Making that dream possible requires a lot of foundational work. The Materials Project relies on a huge amount of backend programming that isn’t obvious to users. We’ve developed workflows, pipelines, cloud software partnerships, and data visualization tools to make it as easy as possible. 

All of our software is open source. Sharing our code not only allows more people to use it, but also for people to add to it. We have more than 250 active developers who develop new code, find bugs, and ensure consistency. Dedicated volunteers spend weekends and evenings checking changes to the code. While there was some initial skepticism about making it open source, this decision has truly paid off. 

These programs are never static. In addition to data produced in-house, other people in the research community are contributing large, wonderful, gold-standard data sets. As researchers add more data, the system checks it for accuracy, categorizes it, and ensures that it’s consistent with what is already there. We regularly recalculate the data so that it’s based on state-of-the-art research. The Materials Project is like a living organism that keeps getting better and better.

An innovation multiplier

The Materials Project is now an innovation multiplier. The website includes information on 150,000 materials and millions of properties.

Researchers all over the world use our data and algorithms. We have more than half a million registered users. On average, five papers a day are published that cite the Materials Project. Meta’s Open Catalyst project has been using our data since 2019. Google’s announcement that it used DeepMind to find thousands of new materials depended on our data and software infrastructure. 

Needless to say, there have been a huge number of materials made possible by the Materials Project. Their applications range from sensors to carbon capture to power generation. 

One of the Materials Project’s biggest accomplishments was enabling a better cathode for non-rechargeable batteries. Duracell challenged researchers at the Massachusetts Institute of Technology, including me, to come up with a better material for this fundamental component. They gave us $1 million and a year to do it.

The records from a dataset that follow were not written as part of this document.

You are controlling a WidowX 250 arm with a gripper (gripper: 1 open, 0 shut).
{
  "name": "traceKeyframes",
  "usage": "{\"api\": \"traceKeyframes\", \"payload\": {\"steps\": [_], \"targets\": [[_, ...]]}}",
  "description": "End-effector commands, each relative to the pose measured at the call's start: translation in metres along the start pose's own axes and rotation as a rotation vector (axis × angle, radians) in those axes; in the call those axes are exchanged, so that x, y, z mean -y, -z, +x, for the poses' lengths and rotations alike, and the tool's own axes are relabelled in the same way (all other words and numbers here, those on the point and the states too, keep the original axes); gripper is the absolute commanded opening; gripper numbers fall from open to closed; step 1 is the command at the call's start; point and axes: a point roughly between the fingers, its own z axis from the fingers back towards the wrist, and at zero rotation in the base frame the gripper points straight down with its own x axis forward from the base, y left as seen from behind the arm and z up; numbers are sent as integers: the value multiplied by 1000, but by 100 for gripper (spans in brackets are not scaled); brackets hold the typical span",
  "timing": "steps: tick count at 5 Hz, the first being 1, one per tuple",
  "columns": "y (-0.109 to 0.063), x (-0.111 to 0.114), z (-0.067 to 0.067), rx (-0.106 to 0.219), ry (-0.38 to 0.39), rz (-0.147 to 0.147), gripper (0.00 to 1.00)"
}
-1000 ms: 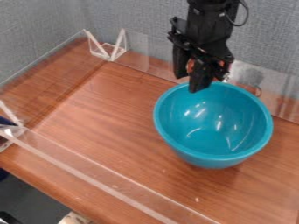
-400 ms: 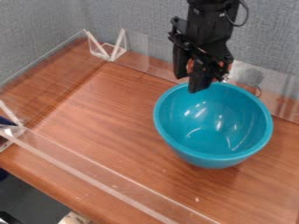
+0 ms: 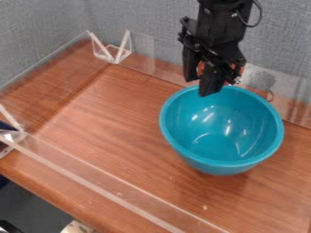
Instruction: Put the mushroom in the blue bowl
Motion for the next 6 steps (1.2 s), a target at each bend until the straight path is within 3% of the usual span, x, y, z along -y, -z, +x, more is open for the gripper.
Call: {"api": "traceKeyframes", "payload": {"steps": [1, 6], "targets": [[-18, -1, 10, 63, 8, 19, 0], [-7, -3, 17, 50, 15, 7, 0]]}}
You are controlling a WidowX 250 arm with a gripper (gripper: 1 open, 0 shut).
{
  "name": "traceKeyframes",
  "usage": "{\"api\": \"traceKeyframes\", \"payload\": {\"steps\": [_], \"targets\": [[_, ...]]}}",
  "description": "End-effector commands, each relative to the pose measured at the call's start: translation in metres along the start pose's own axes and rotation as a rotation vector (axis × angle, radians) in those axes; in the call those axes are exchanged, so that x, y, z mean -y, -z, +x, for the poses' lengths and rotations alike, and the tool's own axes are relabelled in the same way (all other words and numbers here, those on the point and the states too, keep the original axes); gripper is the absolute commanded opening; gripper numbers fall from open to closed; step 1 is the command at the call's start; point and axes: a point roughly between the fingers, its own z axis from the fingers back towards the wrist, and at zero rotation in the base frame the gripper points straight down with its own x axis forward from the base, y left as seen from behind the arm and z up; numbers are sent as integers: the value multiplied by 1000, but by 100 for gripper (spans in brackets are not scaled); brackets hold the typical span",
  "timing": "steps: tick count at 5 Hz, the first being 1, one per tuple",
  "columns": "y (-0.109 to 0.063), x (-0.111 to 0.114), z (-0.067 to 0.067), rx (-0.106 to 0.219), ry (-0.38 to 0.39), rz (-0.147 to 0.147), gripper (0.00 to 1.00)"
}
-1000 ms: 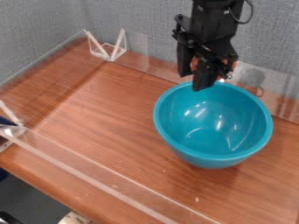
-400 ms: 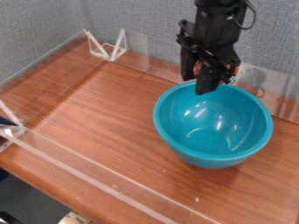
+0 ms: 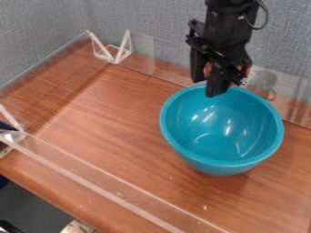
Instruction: Put the mushroom in the blue bowl
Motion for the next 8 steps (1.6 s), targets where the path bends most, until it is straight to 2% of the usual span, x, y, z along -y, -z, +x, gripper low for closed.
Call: {"api": "traceKeyframes", "payload": {"steps": [1, 2, 6, 8], "targets": [[-15, -5, 6, 50, -8, 17, 100], [-20, -7, 3, 53, -22, 19, 100], [-3, 14, 8, 18, -3, -12, 100], [8, 20, 6, 14, -7, -28, 100]]}}
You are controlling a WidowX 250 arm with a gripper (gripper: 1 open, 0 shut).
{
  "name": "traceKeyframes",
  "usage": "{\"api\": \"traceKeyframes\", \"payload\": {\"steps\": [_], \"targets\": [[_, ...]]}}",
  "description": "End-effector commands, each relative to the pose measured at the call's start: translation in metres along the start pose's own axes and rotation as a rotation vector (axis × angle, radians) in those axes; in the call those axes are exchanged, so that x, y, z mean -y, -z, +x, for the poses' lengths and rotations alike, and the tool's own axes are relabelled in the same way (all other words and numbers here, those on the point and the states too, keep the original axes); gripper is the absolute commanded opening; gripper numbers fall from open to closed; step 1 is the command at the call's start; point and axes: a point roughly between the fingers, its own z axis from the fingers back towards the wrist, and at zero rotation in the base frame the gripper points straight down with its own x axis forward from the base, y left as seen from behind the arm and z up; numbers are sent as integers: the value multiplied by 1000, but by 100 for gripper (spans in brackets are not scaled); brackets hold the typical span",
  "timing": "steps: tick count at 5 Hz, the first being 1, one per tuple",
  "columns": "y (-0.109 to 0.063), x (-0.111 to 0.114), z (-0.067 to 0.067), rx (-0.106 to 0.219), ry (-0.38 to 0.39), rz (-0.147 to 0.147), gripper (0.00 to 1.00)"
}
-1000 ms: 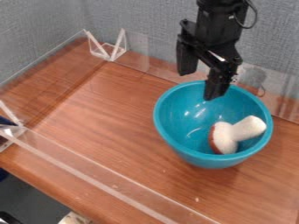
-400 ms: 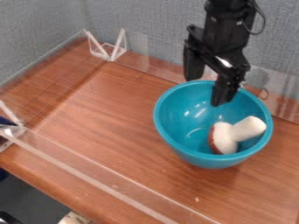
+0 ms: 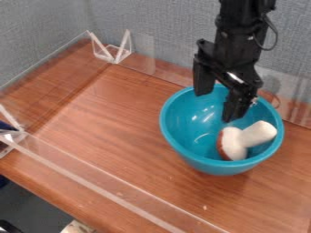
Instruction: Put the mushroom in the blue bowl
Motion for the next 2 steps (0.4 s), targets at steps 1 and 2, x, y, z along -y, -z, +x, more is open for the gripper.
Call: {"api": "traceKeyframes", "payload": {"steps": [1, 2], "targets": [[-6, 3, 4, 32, 2, 5, 100], [1, 3, 5, 28, 1, 0, 100]]}}
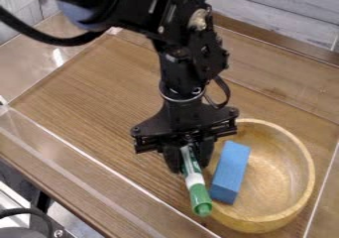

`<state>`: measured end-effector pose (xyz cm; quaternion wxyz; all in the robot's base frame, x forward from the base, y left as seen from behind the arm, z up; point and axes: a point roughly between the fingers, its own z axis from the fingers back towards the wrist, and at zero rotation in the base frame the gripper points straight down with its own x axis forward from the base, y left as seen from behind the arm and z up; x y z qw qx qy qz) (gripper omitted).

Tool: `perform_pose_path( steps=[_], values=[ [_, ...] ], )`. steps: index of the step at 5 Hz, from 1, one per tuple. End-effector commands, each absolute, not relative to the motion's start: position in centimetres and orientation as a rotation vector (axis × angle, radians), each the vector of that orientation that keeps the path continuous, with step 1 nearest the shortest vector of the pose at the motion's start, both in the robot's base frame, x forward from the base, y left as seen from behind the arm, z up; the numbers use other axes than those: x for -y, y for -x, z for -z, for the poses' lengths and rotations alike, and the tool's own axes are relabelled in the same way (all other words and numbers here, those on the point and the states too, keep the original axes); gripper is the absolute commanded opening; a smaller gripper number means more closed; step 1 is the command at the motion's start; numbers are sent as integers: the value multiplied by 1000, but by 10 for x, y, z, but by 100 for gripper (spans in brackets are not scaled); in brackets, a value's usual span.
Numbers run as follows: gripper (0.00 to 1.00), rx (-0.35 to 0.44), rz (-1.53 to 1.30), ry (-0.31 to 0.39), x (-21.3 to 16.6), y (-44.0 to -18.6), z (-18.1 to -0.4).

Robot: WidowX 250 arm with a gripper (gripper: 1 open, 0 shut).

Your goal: Remove the green marker from inside the brown bowl and put it on the table

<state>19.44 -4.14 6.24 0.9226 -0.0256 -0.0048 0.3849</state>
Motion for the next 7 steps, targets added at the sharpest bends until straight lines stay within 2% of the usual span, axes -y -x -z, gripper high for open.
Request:
perform_pose_path(
  steps=[1, 7],
  values=[
    [0, 57, -791, 77, 39, -205, -77],
    [0, 30, -824, 120, 27, -207, -90]
  ],
)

Running our initial computer script, we started with 130,000 potential compounds. Only 30,000 of these were previously known. Based on requirements for voltage, energy capacity, and energy density, we narrowed it down to only 1,500 compounds. Stability was the hardest requirement to meet. Only 200 compounds were close to stable enough. We handed those 200 compounds over to Duracell. The company chose one material. In 2019, they launched a new brand of batteries that used this material. These batteries had twice as much life or power as previous ones.

Keepers of data

One of the Materials Project’s strengths is curating data for properties and characteristics of materials that aren’t considered the most “interesting.” While these properties don’t always have immediate applications, they often have a wealth of useful information. For example, pre-Materials Project, the open scientific literature only listed 200 elastic tensors. (The elastic tensor measures the relationship between the amount of strain in an elastic material and how much stress it undergoes.) Through the Materials Project, scientists have now calculated 14,000 tensors for 6,000 materials. One group used this data to train machine learning software to find materials with high hardness. They were able to synthesize two new materials as a result. 

Another advantage is the fact that we save all of the data we have calculated. It’s never wasted. The properties we find in materials inform future research, making every search useful beyond a single study. While we’re constantly updating our dataset, we also archive old data for reference. 

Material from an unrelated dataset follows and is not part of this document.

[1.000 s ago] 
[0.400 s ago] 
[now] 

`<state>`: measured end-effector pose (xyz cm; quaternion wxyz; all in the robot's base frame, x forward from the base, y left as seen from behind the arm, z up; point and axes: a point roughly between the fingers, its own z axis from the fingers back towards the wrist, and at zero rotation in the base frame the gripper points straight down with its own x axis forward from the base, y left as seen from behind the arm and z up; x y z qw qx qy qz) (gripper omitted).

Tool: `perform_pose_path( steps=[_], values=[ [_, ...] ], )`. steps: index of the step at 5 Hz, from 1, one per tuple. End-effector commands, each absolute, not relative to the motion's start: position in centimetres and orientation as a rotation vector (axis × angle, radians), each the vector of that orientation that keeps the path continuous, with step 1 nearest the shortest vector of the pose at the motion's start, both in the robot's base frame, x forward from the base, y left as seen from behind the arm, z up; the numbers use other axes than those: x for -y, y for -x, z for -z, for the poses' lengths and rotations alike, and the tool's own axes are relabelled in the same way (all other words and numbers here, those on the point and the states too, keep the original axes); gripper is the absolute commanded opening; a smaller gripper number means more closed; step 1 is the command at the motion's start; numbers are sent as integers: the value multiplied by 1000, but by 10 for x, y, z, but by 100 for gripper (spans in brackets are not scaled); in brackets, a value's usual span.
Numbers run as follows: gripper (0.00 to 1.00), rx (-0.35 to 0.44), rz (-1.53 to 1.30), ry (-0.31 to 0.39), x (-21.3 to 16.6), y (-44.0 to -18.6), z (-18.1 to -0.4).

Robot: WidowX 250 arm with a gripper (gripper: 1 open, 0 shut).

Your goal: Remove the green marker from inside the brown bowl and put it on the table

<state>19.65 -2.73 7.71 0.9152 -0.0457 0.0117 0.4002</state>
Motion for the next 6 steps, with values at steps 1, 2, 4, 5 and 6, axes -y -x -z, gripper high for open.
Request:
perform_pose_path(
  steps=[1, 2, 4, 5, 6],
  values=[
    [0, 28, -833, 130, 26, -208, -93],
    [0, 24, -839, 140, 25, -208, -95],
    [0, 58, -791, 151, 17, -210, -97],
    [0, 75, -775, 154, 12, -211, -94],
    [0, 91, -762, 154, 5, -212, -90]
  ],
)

For our data stewardship, the DOE’s Office of Science has recognized the Materials Project as a PuRe Data Resource. These are authoritative providers of data in a subject area. This recognizes how we act as community leaders in data stewardship. It was a true honor for us to join this fabulous family of data curation. 

The work I and my colleagues have put into the Materials Project has paid huge dividends and will continue to in the future. As a community, we have to recognize that data is a tremendous innovation multiplier and the fuel for discovery of new, improved materials for a better future.